Exercise requirements =>
Find each line below containing the word "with" and copy it.

Material provided =>

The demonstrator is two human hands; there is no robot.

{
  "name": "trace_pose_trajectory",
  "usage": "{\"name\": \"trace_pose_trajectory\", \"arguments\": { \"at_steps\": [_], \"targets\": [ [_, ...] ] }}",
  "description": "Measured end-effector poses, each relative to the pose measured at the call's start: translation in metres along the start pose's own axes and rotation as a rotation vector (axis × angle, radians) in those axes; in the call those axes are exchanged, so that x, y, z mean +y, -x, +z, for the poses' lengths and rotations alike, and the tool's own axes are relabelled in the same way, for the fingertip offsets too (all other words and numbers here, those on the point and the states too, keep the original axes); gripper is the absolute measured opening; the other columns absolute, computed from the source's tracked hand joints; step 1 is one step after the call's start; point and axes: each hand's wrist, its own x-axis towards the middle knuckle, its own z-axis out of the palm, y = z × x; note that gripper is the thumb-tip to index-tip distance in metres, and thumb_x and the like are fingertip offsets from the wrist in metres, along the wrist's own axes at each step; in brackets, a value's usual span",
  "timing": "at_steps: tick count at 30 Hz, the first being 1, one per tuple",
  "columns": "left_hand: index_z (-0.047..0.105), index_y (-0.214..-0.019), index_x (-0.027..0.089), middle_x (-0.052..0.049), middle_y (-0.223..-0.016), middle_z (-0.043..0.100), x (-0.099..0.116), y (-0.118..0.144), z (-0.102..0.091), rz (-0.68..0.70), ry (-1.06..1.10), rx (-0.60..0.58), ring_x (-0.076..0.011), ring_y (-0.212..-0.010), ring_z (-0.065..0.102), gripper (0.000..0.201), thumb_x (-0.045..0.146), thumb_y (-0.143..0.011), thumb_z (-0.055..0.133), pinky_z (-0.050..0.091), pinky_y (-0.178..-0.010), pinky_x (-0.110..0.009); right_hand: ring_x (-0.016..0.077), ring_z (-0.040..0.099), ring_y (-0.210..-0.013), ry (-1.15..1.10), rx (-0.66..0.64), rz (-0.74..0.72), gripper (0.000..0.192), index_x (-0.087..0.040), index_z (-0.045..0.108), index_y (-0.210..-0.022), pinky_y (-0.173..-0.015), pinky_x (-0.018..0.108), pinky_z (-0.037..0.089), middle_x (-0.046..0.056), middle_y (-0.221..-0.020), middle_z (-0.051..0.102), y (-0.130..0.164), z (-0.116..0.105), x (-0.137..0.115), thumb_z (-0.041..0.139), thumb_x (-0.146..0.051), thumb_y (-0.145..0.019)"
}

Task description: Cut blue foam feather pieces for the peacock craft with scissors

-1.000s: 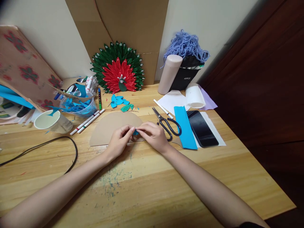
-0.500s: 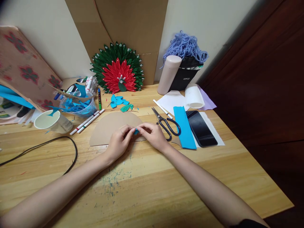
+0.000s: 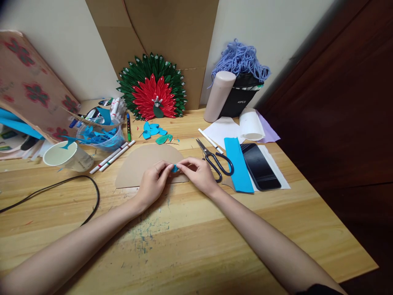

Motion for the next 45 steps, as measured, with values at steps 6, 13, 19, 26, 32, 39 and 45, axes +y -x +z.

Task result =>
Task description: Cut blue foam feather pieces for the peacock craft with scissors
Motion for the next 45 steps, as measured, with values at steps 6, 13, 19, 26, 32, 39 and 45, axes +y -x +z.

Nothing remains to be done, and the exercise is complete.